Did Hillary and/or the DNC pay for the dossier against trump
Executive summary
Hillary Clinton’s 2016 campaign and the Democratic National Committee funded opposition research that ultimately produced the Steele dossier by hiring Perkins Coie, which retained Fusion GPS and led to hiring ex‑British intelligence officer Christopher Steele; this funding relationship has been reported by multiple outlets and was the subject of an FEC settlement [1][2][3]. Federal regulators concluded the campaign and the DNC misreported those payments and accepted civil penalties totaling about $113,000 in 2022 [4][3].

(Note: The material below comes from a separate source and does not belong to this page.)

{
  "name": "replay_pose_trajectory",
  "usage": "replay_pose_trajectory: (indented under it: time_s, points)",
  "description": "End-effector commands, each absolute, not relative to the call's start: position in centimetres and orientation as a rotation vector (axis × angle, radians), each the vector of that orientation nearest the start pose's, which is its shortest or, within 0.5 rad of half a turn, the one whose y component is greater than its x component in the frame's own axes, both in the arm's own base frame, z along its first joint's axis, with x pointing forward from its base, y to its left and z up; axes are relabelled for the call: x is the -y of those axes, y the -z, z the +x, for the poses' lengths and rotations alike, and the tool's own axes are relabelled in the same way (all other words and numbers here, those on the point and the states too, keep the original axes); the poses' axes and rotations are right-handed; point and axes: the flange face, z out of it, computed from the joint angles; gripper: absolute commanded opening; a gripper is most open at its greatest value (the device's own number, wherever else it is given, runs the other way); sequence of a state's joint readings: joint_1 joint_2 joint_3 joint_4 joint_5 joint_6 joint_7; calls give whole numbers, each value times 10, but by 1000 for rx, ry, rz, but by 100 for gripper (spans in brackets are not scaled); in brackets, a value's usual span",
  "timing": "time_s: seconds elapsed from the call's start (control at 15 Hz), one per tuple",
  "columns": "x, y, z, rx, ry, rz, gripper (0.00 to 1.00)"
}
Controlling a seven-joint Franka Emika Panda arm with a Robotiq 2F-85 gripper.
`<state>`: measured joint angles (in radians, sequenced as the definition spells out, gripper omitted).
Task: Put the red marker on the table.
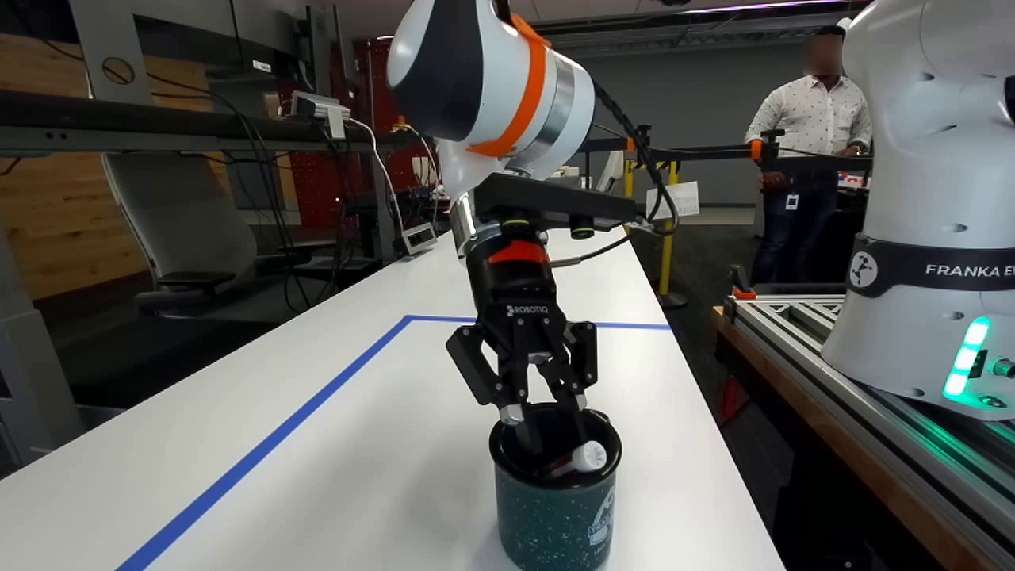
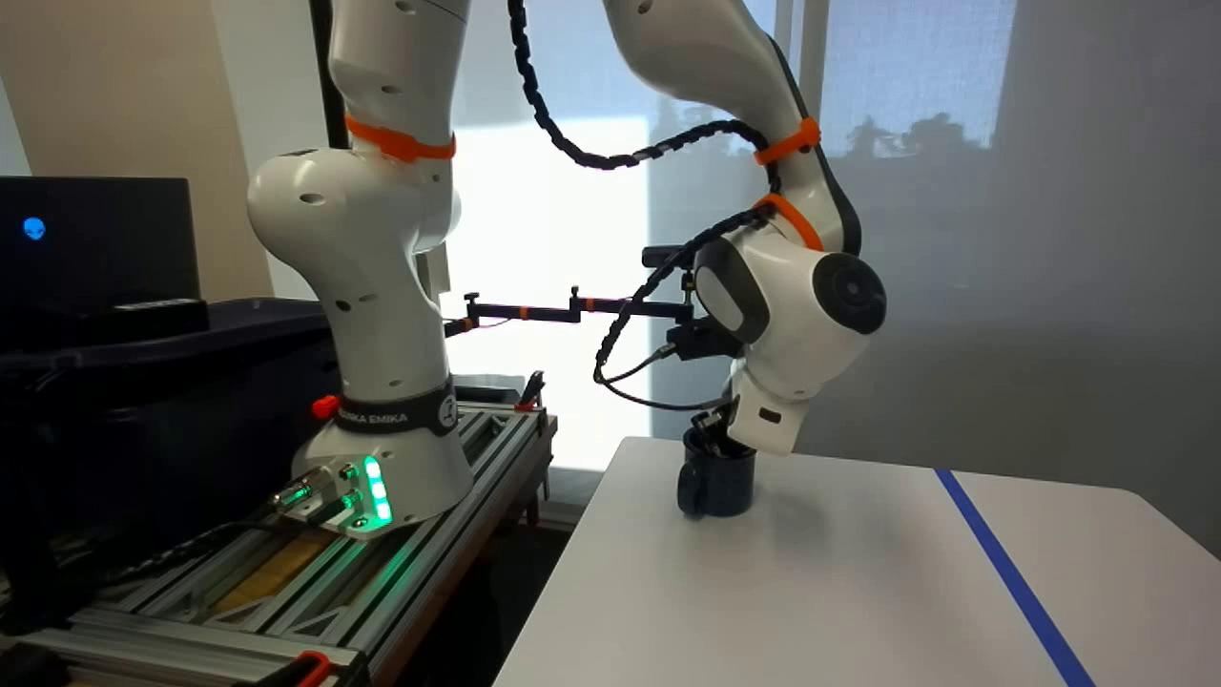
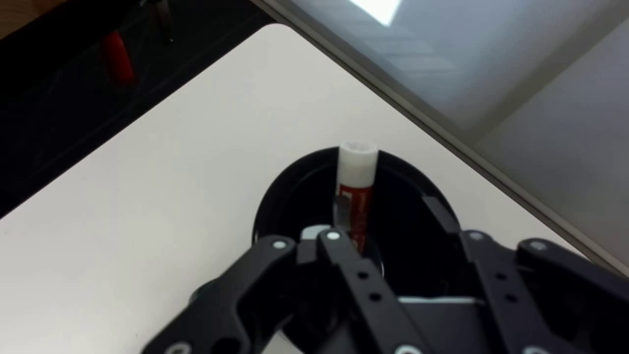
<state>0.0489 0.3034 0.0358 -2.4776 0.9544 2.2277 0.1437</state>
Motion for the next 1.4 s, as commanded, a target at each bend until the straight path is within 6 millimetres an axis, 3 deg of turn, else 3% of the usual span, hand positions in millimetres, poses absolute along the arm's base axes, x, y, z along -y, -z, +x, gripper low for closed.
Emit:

1. The money trail: how the campaign and DNC routed payments
Reporting shows the Clinton campaign retained the law firm Perkins Coie and that Perkins Coie, working for both the campaign and the DNC, engaged Fusion GPS in April 2016 to continue opposition research on Donald Trump that Fusion had begun for other clients during the GOP primary; Fusion then engaged Christopher Steele to produce the memoranda that became known as the dossier [1][2][5]. The public record and regulatory findings establish that the Clinton campaign and the DNC paid Perkins Coie, which flowed funds to Fusion GPS, rather than directly paying the research firm on campaign disclosure forms [3][6].

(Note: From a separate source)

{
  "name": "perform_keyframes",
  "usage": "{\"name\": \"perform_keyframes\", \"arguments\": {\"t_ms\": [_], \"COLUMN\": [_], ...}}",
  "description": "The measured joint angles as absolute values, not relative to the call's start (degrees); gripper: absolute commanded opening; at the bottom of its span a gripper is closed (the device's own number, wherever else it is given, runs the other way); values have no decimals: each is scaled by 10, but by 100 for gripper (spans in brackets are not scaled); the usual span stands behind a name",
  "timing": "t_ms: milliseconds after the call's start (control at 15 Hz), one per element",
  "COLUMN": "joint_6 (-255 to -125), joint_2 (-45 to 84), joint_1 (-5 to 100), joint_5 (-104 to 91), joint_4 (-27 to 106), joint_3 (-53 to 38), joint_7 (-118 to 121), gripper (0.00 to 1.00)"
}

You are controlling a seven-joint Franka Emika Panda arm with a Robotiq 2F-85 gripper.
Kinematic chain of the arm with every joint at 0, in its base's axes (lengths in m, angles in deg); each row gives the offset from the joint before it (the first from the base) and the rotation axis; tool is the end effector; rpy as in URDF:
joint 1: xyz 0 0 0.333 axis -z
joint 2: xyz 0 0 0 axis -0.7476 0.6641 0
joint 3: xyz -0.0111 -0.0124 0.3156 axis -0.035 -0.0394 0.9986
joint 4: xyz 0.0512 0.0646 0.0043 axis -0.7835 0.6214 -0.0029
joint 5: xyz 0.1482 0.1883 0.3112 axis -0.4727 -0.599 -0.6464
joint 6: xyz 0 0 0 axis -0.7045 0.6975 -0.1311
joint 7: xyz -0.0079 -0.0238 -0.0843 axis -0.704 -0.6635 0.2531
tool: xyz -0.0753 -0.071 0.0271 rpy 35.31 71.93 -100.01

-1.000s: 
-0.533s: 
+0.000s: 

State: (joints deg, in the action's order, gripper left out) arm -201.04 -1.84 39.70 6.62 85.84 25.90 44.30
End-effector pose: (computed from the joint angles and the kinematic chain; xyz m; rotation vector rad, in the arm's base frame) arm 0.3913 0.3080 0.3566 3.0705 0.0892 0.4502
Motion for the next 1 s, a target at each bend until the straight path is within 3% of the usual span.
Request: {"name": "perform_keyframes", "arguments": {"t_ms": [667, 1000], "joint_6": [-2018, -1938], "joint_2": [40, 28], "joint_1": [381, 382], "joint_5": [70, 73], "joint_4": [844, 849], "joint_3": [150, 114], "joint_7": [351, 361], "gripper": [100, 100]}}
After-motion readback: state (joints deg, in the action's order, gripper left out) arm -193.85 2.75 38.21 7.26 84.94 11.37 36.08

2. What regulators found: misreporting and a settlement
The Federal Election Commission concluded that Hillary for America and the DNC mischaracterized the purpose of those payments on FEC reports—listing them as legal services or compliance consulting instead of opposition research—and the committees agreed to pay a combined civil penalty of about $113,000 to settle the FEC inquiry (DNC $105,000; Clinton campaign $8,000) without admitting wrongdoing [4][3][6][7].
3. Who actually compiled the dossier and when Fusion was involved
Christopher Steele, a former U.K. intelligence officer, compiled the dossier under contract to Fusion GPS; Steele’s memoranda began appearing in June 2016 after Fusion was engaged by Perkins Coie on behalf of the Clinton campaign and the DNC in April 2016, according to contemporaneous reporting [2][1]. Fusion had been conducting Trump research earlier in the primary paid for by an unnamed Republican client, meaning the work that became the dossier had roots in multiple clients and a chain of contracting rather than a single direct paycheck from Clinton or the DNC to Steele [2][5].

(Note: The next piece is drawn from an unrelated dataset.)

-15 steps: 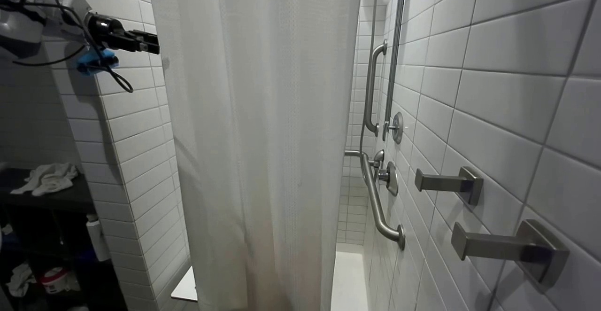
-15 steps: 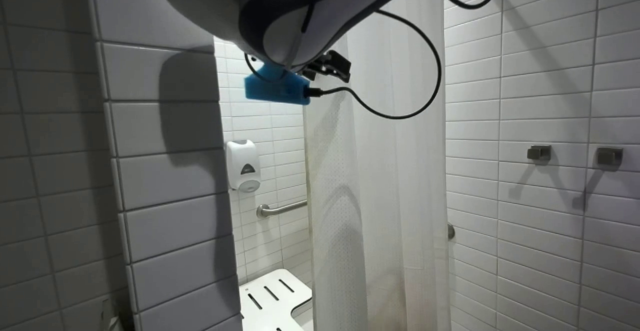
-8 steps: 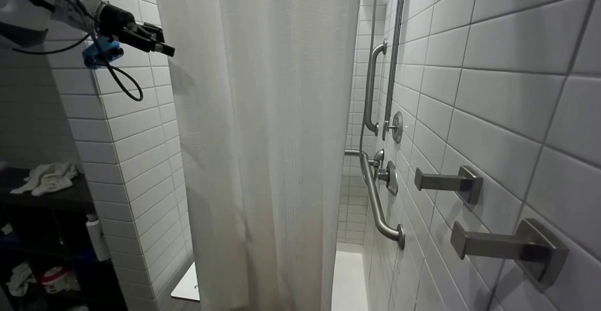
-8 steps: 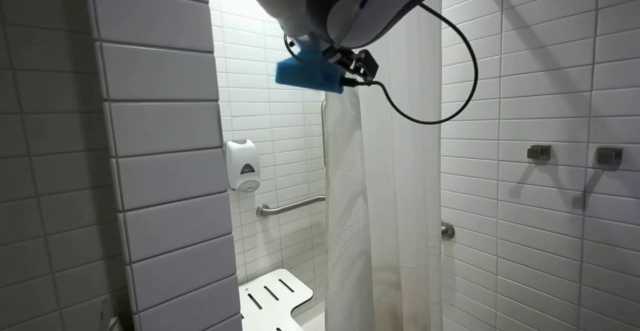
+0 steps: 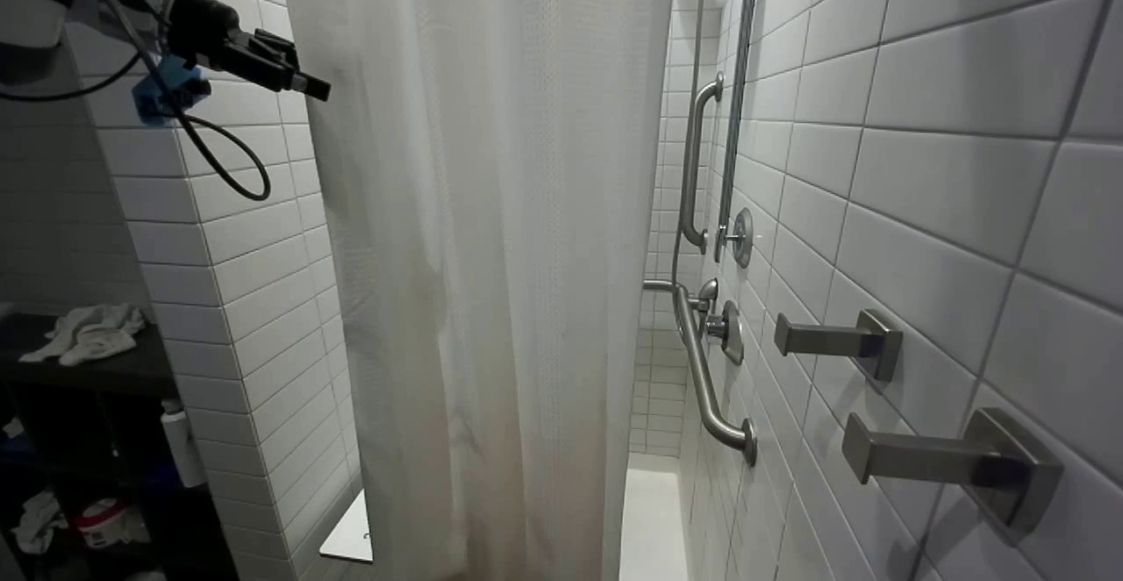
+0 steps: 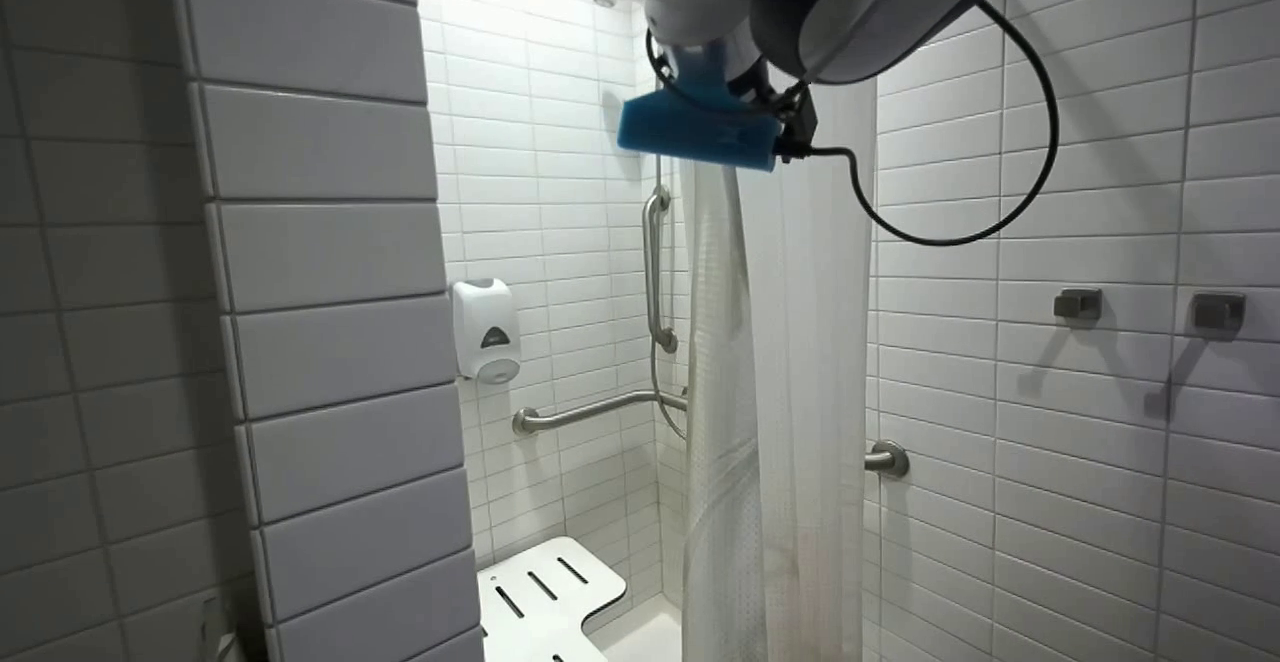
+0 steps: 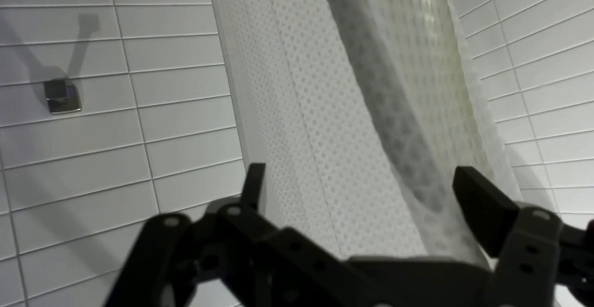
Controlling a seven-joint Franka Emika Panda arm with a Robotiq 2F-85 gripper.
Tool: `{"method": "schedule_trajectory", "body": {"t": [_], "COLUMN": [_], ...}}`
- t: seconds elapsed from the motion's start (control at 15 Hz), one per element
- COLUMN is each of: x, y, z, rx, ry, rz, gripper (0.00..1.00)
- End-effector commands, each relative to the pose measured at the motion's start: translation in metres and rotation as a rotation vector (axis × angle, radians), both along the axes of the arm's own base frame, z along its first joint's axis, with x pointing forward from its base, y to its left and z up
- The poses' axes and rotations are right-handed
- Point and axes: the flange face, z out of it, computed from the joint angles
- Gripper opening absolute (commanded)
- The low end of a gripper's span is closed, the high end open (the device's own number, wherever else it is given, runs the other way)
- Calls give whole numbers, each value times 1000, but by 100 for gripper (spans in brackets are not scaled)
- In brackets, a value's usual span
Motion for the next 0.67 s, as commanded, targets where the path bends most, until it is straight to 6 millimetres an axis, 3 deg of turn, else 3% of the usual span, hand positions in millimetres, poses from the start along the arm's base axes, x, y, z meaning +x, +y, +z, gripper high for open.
{"method": "schedule_trajectory", "body": {"t": [0.0, 0.27, 0.6], "x": [-9, -2, 2], "y": [-22, -45, -62], "z": [10, 19, 16], "rx": [27, 76, 26], "ry": [-2, 25, 43], "rz": [44, 96, 114], "gripper": [100, 100, 100]}}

4. What the dossier was used for and how its claims fared
The dossier contained unverified and in many cases salacious allegations; parts of it were shared with U.S. intelligence and the FBI and were used in aspects of the early investigative process—reports say the FBI referenced Steele’s reporting in seeking judicial process during its probe [4][6]. Over time numerous central allegations in Steele’s memos were discredited or uncorroborated, and subsequent investigations and legal actions identified issues with some of Steele’s sources and related testimony [6][3].
5. Limits, politics and alternative narratives
While the financial link from the Clinton campaign and the DNC to Perkins Coie to Fusion GPS is well documented in mainstream reporting and accepted by the FEC settlement, important uncertainties remain in the public record: the precise dollar amounts Fusion GPS received specifically for Steele’s work, which campaign officials knew what and when, and the full content and provenance of every sub‑vendor contract are not exhaustively detailed in the cited reporting [2][1]. Political actors have used these facts for competing narratives—critics frame the dossier as a politically funded “hoax,” while supporters note that hiring opposition research firms is common and legal so long as disclosures are accurate, an issue the FEC action directly addressed [8][9][5].
6. Bottom line
Yes: the best‑documented facts show Hillary Clinton’s campaign and the DNC financed opposition research that led to the Steele dossier by routing payments through Perkins Coie to Fusion GPS, a chain later acknowledged by reporting and addressed in an FEC settlement; the details of what was known by whom and the dossier’s factual reliability, however, remain subject to further nuance and dispute in the public record [1][2][4][3].